• What you need to do:
Scan the material for the word "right", then return every line where it appears.

☆ ☆ ☆ ☆ ☆ ☆ ☆

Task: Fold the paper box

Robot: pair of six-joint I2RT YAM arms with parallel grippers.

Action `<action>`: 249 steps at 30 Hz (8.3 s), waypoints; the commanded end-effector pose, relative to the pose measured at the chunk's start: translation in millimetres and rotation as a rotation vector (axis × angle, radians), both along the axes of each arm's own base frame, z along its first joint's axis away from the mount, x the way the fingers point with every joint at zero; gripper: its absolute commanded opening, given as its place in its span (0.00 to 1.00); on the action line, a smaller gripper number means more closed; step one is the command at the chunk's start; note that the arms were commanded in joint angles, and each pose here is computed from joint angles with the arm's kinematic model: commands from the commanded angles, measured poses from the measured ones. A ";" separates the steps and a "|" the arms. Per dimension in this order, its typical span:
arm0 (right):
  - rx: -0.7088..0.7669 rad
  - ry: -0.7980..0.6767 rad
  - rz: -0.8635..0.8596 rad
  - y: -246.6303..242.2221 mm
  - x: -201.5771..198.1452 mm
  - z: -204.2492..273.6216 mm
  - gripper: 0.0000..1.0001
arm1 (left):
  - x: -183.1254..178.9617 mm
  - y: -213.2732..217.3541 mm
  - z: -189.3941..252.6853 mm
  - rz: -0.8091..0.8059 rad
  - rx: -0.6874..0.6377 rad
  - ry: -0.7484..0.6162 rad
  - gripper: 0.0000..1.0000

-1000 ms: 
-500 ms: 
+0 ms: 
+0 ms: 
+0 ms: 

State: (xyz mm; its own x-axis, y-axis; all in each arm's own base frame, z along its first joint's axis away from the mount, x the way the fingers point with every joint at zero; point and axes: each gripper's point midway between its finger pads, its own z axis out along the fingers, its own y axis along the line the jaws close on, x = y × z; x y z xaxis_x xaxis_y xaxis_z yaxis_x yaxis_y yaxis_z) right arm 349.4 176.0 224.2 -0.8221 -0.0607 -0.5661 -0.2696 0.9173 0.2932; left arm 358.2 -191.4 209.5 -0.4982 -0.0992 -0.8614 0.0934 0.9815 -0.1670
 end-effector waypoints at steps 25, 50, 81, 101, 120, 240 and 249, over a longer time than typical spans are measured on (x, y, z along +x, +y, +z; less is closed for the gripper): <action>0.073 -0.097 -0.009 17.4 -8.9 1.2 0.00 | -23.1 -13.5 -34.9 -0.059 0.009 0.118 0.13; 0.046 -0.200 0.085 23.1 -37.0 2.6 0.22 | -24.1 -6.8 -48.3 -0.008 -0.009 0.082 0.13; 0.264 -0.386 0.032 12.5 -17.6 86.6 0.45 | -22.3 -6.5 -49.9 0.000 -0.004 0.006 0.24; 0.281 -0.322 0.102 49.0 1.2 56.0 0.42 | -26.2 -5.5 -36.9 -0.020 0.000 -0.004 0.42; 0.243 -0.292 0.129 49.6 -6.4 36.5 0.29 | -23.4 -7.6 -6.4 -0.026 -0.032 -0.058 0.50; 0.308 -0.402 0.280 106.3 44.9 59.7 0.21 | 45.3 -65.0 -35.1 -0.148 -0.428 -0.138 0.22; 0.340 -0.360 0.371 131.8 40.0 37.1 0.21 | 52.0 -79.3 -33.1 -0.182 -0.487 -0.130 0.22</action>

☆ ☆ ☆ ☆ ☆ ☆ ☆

• Exercise answer:
arm0 (right):
State: (xyz mm; its own x-axis, y-axis; all in each arm's own base frame, z along its first joint's axis away from the mount, x the way the fingers point with every joint at zero; point and axes: each gripper's point midway between its finger pads, its own z axis out along the fingers, its own y axis along the line the jaws close on, x = y × z; x y z xaxis_x xaxis_y xaxis_z yaxis_x yaxis_y yaxis_z) right arm 349.4 176.0 224.2 -0.8221 -0.0607 -0.5661 -0.2696 0.9173 0.2932; left arm 358.2 -191.4 209.5 -0.4982 -0.0992 -0.8614 0.0934 0.9815 -0.1670

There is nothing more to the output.